* **To do**
In the data below, find every line with the word "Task" and copy it out.

* **Records for processing**

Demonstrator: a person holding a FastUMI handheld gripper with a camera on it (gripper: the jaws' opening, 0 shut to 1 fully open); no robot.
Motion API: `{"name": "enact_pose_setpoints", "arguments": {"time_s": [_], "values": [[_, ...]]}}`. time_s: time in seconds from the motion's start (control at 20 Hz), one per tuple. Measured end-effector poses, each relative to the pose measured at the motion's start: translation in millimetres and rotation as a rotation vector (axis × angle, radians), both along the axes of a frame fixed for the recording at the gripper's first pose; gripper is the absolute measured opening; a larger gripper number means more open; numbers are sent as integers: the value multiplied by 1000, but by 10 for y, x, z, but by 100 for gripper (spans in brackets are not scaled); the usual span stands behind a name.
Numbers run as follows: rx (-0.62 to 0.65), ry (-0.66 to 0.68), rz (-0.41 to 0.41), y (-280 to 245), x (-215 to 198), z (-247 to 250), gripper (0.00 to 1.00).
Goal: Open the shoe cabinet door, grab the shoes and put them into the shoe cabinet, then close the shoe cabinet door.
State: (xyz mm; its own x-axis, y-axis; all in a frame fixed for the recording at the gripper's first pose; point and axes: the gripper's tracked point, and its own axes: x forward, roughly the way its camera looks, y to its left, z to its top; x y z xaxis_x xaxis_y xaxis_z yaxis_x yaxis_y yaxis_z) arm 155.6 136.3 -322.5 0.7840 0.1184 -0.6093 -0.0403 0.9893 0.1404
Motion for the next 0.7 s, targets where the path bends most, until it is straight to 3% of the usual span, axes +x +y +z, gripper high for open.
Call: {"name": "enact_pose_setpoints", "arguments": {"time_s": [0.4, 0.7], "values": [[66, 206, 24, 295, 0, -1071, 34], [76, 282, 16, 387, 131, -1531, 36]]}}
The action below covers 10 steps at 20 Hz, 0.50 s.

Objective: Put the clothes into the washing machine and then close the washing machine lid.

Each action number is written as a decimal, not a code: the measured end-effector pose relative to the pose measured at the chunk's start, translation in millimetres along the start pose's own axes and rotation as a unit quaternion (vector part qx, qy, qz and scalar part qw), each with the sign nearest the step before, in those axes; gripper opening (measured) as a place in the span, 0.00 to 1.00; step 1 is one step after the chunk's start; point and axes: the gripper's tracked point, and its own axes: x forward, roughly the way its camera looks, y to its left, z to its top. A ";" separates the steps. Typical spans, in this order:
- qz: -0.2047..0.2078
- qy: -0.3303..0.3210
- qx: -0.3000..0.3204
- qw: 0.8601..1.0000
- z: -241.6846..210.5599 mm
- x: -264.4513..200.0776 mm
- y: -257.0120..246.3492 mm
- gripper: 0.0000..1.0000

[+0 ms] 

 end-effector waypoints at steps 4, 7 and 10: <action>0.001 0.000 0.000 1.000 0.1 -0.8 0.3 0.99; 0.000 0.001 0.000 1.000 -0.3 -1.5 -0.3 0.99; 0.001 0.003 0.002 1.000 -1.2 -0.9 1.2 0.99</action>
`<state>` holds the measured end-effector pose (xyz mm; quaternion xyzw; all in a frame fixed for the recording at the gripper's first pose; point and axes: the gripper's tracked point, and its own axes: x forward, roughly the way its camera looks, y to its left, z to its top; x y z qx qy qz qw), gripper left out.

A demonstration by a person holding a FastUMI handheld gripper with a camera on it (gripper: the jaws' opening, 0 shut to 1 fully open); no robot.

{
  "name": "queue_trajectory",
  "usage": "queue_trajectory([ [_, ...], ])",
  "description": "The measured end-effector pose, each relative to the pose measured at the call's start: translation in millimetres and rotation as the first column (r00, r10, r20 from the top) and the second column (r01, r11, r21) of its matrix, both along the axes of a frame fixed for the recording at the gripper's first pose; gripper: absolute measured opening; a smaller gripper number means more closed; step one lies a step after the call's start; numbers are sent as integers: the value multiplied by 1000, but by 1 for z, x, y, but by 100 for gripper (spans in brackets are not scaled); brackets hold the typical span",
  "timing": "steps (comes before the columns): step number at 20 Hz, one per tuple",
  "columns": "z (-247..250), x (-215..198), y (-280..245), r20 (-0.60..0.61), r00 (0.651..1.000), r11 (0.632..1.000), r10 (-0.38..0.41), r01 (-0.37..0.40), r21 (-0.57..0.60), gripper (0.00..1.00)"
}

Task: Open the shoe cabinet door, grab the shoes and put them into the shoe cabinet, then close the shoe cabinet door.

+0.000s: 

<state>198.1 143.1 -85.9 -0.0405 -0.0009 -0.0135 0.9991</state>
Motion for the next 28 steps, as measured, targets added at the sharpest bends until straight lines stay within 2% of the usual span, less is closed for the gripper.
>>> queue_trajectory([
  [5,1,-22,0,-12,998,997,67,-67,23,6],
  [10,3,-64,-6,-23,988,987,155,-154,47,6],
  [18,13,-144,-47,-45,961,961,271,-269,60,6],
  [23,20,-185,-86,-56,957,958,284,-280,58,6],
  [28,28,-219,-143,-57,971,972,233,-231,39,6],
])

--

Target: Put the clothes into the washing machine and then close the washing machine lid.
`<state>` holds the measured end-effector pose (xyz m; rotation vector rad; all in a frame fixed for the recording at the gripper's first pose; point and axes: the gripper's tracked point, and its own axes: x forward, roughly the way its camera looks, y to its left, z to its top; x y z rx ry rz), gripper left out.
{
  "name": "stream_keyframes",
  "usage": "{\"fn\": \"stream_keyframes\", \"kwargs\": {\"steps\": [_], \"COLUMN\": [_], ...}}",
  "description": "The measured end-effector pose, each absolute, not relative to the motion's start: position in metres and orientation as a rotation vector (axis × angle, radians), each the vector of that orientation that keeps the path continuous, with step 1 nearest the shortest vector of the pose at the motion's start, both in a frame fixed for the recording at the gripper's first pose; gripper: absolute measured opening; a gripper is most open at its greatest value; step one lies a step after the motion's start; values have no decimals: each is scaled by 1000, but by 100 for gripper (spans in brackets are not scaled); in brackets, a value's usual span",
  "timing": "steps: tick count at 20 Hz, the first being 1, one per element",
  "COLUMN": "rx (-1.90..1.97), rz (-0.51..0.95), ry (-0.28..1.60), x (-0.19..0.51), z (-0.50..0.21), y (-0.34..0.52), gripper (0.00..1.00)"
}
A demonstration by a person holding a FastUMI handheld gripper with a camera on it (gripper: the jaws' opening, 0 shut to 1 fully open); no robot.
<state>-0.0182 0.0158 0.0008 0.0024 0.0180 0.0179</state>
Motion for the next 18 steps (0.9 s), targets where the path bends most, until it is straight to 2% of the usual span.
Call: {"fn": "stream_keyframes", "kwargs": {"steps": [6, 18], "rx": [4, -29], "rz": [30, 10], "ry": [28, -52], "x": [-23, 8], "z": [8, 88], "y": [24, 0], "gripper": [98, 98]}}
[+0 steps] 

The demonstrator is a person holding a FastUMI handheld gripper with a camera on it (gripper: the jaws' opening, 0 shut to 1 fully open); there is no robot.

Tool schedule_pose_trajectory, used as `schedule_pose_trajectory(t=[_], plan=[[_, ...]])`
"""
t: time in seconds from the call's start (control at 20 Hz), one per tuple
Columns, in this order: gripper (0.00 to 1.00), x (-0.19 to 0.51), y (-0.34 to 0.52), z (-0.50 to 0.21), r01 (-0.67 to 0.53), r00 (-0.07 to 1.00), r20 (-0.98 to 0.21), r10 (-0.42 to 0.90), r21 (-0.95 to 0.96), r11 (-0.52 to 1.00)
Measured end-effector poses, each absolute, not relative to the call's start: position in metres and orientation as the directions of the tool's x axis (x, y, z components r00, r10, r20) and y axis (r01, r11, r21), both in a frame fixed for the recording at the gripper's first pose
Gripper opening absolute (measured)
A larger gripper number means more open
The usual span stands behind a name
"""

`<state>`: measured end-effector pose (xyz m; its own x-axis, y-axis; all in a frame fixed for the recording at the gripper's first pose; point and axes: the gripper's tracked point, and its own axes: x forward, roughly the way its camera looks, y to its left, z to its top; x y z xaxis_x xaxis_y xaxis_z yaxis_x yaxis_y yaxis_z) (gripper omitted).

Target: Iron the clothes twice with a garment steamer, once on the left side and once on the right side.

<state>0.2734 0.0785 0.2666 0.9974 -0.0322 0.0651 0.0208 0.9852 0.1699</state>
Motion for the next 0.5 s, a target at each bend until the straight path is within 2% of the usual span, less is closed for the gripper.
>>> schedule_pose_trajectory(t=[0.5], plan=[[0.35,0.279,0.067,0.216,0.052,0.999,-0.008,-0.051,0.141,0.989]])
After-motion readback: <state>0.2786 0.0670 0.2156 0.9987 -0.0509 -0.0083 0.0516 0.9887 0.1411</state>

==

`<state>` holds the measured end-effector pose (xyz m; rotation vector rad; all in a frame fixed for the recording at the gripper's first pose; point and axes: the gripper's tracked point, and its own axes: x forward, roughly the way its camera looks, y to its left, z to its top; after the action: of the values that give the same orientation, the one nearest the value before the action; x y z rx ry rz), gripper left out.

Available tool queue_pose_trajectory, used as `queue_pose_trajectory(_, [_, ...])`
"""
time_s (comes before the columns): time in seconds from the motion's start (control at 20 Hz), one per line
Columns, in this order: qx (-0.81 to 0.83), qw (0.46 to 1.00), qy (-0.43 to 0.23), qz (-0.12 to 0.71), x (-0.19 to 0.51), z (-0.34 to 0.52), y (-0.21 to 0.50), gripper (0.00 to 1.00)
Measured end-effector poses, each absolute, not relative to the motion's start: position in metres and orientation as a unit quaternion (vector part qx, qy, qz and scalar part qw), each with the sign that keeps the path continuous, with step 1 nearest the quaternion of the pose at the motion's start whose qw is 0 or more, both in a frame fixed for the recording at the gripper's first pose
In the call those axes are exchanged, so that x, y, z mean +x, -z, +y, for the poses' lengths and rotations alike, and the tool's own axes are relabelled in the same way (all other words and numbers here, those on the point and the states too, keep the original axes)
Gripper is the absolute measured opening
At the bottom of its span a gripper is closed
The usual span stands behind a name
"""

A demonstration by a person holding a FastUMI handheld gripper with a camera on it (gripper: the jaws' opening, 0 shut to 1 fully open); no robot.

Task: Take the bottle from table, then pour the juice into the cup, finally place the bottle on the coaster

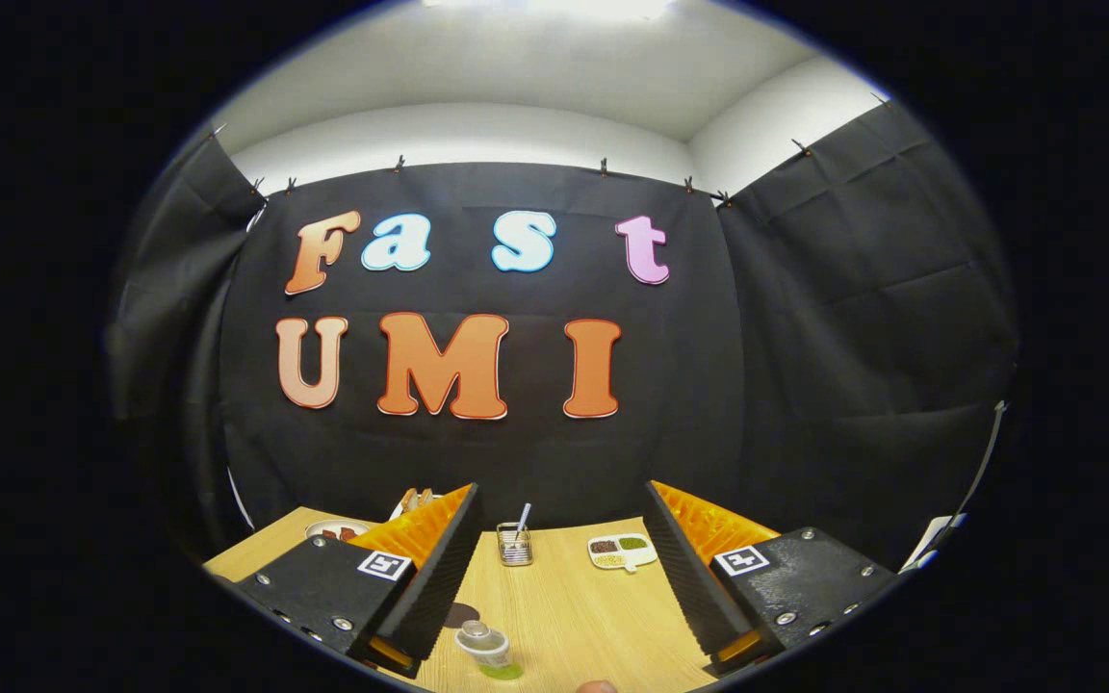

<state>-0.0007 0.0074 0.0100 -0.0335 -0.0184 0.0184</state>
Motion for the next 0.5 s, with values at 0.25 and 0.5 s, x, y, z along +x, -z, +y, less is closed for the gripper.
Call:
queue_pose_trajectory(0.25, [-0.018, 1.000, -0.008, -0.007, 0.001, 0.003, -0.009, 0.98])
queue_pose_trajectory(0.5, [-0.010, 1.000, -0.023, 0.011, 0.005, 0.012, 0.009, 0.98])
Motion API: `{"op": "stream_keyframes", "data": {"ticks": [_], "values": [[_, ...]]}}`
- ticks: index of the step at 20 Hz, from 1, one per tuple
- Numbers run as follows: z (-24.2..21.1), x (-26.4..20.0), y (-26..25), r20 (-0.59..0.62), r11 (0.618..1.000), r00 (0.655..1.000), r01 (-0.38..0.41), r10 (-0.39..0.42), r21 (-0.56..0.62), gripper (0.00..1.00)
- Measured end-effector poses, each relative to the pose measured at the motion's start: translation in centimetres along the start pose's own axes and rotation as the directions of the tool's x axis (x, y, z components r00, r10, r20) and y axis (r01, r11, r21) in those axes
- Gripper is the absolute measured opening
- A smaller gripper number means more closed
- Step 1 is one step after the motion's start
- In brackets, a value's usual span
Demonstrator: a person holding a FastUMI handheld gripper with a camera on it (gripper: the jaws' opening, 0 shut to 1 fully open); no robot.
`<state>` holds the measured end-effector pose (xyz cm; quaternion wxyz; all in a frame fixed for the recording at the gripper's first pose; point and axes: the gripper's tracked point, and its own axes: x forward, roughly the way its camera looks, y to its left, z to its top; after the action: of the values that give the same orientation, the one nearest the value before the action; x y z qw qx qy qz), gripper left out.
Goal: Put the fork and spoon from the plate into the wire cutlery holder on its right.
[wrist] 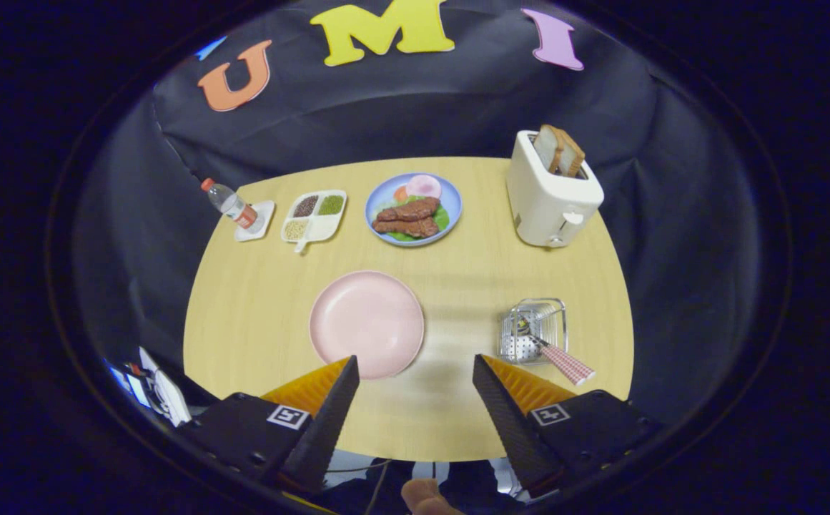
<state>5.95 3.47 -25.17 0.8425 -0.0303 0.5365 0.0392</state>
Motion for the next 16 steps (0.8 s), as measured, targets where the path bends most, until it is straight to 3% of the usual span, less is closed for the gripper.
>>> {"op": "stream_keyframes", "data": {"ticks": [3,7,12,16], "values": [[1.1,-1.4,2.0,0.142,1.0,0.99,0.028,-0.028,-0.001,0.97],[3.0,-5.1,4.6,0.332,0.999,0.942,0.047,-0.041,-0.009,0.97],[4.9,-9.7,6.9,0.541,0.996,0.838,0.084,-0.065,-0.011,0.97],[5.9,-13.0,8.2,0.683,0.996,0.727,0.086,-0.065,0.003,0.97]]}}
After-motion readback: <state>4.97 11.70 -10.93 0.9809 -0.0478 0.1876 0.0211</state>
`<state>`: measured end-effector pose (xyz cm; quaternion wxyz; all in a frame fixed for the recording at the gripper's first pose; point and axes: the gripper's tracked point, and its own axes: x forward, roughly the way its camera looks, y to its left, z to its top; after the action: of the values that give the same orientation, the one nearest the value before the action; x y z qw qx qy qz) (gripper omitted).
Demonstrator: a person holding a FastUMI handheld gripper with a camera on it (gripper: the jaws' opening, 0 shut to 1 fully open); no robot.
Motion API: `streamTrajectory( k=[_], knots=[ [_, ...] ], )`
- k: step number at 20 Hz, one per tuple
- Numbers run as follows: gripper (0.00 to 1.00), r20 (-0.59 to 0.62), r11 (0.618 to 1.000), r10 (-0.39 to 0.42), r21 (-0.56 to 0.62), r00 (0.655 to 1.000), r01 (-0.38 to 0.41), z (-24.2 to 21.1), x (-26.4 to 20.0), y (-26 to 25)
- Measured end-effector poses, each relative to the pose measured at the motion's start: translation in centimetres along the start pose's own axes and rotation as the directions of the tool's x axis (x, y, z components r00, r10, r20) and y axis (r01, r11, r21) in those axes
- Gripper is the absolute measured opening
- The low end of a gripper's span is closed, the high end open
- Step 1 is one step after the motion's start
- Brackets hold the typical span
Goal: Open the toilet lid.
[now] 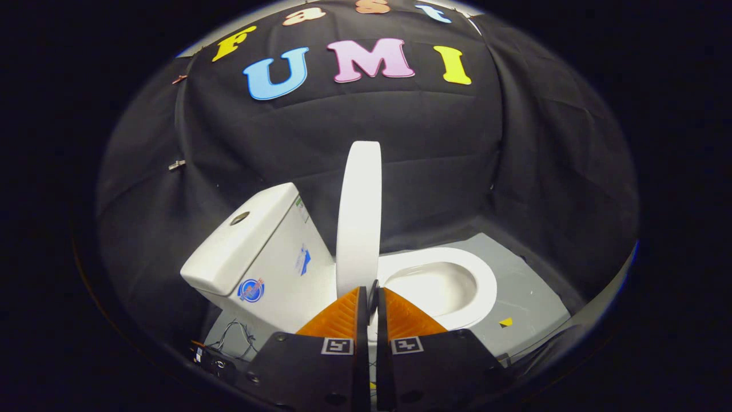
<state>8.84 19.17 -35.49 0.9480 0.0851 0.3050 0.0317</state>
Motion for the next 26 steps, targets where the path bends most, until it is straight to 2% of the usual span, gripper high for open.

* **Response area**
Task: Open the shoe cabinet door, grab the shoes and put them into the shoe cabinet, then close the shoe cabinet door.
Task: Take the bottle from table, then pour the juice into the cup, finally place the bottle on the coaster

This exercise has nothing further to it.